Troubleshooting the FVTX in Run-12

Some links:
  • FVTX elog
  • Run-12 elog
  • FVTX email archive

Online monitoring - DAQ summary:

The data monitor shift person watches all the detectors, and much of the time the first sign of trouble is the DAQ summary of our data, shown here. What is shown is normal: parity errors at the 10-3 level. The bars are:
  • Good
  • Bad
  • GL1Clk
  • FEMClk
  • Parity
  • EvtNo
  • DcmChkSum
  • Length
  • DCMFemPar
[note: during noise runs, 'normal' means xxxxx]

  • If there are GL1Clk errors, for the record, look at the DAQ -> FVTX plots, to see which packets (cages) were down, and report this to the elog (later).

    Look at the Expert GUI:

    • If the outer ring is ~all red → do a Run Control -> Master Cleanup
    • If the outer ring is ~all green AND the FEM Latch ring (3rd) is all red→ 1) Stop the run, 2) do a Run Control -> VME start run 3) Update status - all should be green now.

    (we call it GL1 sync on the expert GUI) error, go to Online Monitoring DAQ-> FVTX page, where you can find which packet is bad. Usually a whole cage is bad at the same time.
    go to the expert GUI, follow FEM IB Glink error instructions below.
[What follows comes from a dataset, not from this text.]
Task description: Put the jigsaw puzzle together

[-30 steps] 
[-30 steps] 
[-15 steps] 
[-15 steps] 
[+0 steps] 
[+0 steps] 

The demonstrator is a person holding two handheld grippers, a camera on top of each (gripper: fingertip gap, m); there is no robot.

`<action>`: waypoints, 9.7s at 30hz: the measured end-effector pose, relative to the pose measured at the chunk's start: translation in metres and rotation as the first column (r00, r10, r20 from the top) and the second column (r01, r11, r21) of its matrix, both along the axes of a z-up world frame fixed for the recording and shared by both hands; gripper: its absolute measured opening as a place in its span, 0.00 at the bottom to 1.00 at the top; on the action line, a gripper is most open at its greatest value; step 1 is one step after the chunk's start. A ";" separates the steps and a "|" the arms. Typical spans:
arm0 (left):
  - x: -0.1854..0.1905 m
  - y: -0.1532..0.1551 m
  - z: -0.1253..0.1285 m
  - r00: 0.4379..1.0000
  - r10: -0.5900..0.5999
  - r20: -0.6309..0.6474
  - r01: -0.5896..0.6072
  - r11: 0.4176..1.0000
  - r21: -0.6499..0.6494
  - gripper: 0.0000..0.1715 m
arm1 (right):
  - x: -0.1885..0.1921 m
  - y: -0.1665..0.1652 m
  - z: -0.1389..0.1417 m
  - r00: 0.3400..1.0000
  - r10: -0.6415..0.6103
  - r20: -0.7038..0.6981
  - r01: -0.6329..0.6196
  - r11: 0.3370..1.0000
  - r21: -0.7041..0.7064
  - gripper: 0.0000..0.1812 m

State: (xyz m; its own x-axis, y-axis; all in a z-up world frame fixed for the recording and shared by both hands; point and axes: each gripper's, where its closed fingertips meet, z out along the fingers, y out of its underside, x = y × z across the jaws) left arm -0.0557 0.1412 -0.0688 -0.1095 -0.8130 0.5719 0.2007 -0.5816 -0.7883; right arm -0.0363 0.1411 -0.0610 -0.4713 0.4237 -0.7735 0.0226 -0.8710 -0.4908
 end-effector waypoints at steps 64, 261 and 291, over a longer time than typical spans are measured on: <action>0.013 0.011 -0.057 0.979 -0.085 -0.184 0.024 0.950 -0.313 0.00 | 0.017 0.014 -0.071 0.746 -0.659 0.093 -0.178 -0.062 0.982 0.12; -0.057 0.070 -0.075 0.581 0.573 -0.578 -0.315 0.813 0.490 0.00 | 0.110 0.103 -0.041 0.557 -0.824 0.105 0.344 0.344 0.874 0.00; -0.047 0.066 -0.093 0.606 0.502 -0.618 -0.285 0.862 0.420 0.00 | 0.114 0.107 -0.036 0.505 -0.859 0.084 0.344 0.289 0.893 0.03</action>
  • If FEMClk errors: this error now rarely occurs, no known cause/procedure

  • If you see Parity errors > 10-3, check Online Monitoring DAQ → FVTX, and look at Parity. Normally, there are a few packets with small number of errors, but if many packets show parity errors, 1) don't stop this run, 1) note in elog, 2) if still happens in next run, call Aaron or Jin

  • If evt # error, this is a big deal. 1) writ to elog, calla discussion

  • dcmchsum, length, dcmfempar occur never or very rarely, not known what causes them.

Expert GUI:

  1. FEM IB Glink: if red, glink between the FEM IB and the GTM is lost.
    • go to the Expert gui -> Run Control menu -> Master cleanup
    • to check: Update Status

  2. FEM n presence: green if the FEM board is alive. Red: FEM is dead or missing.

  3. FEM latch: indicates the latch of the data fiber from the ROC to the FEM.
    - A 'Cleanup' or 'Master Cleanup' will turn these all red.
    - Some are red because they are turned off in the Latch Database (if you click on the Latch DB tab, the number in that section is <16)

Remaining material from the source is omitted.